Fouad passa dans ses cheveux une main noueuse et lança à Kmuzu un regard méfiant. Puis il se pencha au-dessus de la table, posa la boîte, souleva le couvercle. Il y avait peut-être une douzaine de chaînettes en métal doré à l’intérieur. Du toc. Fouad plongea un index démesuré et touilla la marchandise. « Tu vois ?
— Hon-hon », fis-je. Je levai les yeux, croisai le regard de Kmuzu. Il terminait un verre de thé glacé – j’avais des remords de l’avoir poussé à boire autant d’alcool l’autre fois, et depuis je respectais ses préférences. Il reposa soigneusement le verre sur le rond de carton. Il tâchait de garder un visage impassible mais je voyais bien qu’il n’approuvait pas du tout Fouad. Kmuzu n’approuvait rien de ce qu’il voyait chez Chiri.
« Et d’où tu sors ça, Fouad ? demandai-je.
— Jette un œil. » Il sourit. Pas terribles non plus, ses dents.
Je péchai l’une des chaînes au fond de la boîte, essayai de l’examiner de plus près mais la lumière du club était trop faible. Je retournai l’étiquette. Elle indiquait deux cent cinquante kiams. « Sûr, Fouad, fis-je, dubitatif. Les touristes et les clients du quartier se plaignent déjà de devoir payer un verre huit kiams. J’ai l’impression que tu vas rencontrer certaines réticences…

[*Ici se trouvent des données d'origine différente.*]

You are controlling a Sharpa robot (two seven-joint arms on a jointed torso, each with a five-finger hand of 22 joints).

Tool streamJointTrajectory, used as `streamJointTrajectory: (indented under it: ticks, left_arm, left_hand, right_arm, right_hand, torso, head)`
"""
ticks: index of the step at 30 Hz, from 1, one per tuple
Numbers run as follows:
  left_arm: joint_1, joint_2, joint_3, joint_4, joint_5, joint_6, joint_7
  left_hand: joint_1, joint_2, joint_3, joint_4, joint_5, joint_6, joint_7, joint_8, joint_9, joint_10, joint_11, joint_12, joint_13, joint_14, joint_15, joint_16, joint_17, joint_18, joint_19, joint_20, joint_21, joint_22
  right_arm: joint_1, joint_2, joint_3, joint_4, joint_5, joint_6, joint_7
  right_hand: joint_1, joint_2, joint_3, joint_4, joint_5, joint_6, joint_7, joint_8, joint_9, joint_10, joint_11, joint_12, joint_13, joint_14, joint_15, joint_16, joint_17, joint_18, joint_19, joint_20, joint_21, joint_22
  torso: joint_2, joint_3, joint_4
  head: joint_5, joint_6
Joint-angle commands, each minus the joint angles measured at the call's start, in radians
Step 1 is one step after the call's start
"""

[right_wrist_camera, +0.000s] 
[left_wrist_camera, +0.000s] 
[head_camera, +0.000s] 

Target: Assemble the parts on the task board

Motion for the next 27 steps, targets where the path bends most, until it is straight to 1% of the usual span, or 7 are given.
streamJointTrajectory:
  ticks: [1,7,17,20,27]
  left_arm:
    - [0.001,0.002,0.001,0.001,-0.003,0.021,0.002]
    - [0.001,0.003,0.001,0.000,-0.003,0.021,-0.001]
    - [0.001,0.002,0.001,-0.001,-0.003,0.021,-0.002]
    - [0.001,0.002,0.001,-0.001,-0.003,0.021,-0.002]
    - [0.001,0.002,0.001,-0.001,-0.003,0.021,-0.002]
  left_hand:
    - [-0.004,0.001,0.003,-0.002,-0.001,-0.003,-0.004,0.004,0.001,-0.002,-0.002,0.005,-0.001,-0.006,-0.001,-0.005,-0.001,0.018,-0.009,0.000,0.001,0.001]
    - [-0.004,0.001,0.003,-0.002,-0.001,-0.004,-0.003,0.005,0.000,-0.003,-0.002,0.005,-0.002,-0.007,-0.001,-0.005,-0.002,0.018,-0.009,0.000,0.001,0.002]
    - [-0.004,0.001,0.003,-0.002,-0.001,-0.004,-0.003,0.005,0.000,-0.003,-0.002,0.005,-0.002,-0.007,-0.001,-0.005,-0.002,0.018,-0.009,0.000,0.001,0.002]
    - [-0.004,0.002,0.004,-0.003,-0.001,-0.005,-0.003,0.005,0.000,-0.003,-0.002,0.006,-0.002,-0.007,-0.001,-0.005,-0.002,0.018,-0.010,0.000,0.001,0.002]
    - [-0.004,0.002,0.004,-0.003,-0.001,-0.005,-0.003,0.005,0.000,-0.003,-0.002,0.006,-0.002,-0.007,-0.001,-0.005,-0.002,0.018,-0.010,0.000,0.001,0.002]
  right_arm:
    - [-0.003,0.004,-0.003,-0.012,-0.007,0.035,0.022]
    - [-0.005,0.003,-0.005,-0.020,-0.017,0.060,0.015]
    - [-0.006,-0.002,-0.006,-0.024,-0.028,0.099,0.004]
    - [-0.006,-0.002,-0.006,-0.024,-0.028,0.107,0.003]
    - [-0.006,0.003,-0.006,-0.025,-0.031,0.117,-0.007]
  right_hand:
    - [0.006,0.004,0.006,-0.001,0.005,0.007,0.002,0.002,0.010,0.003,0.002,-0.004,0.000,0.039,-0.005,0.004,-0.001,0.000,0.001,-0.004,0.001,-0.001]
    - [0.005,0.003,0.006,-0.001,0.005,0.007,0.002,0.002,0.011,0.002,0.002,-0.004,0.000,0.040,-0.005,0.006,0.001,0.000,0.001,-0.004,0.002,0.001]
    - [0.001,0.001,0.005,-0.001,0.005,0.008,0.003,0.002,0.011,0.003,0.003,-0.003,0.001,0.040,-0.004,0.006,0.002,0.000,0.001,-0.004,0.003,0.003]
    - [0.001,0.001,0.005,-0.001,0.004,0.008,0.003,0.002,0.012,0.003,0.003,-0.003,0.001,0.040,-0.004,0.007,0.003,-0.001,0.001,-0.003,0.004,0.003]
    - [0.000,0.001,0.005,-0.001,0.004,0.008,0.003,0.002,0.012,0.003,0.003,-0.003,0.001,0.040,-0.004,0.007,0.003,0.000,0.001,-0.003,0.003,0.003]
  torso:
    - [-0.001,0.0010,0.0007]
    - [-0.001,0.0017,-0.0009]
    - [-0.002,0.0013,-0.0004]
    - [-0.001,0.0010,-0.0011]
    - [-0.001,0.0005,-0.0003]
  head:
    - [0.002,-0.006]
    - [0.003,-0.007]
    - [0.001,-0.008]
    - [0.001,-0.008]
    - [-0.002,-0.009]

— Eh bien, c’est que je les vends pas autant.
— Et à combien tu les vends, au juste ? »
Il-Manhous ferma les yeux, faisant mine de se concentrer.
Puis il me regarda comme s’il implorait une faveur : « Cinquante kiams ? »
Je regardai de nouveau dans la boîte et touillai les chaînes à mon tour. Je secouai la tête.
« D’accord, dit Fouad, dix kiams, mais yaa lateef ! Là, je fais plus aucun bénéfice.
— Peut-être que tu pourrais les vendre à dix, admis-je. Les étiquettes viennent de chez l’un des meilleurs bijoutiers de la ville. »
Fouad m’arracha la boîte des mains. « Alors, elles valent plus que dix, hein ? »
Je rigolai. « Tu vois, expliquai-je à Kmuzu, les chaînes sont en vulgaire métal doré. Ça vaut sans doute pas plus de cinquante fiqs. Notre Fouad que voici s’introduit dans telle ou telle boutique de luxe et pique quelques étiquettes avec le nom classieux de la boîte et un prix à trois chiffres. Puis il colle les étiquettes à sa camelote et la fourgue à des touristes bourrés. Et il s’imagine qu’ils remarqueront pas ce qu’ils achètent, en plein soleil, en plus.
— C’est bien pour ça que je voulais te demander si ça pourrait se faire que je vienne durant le service de nuit, dit Fouad. Y fait encore plus sombre ici la nuit. Ça marcherait sans doute bien mieux.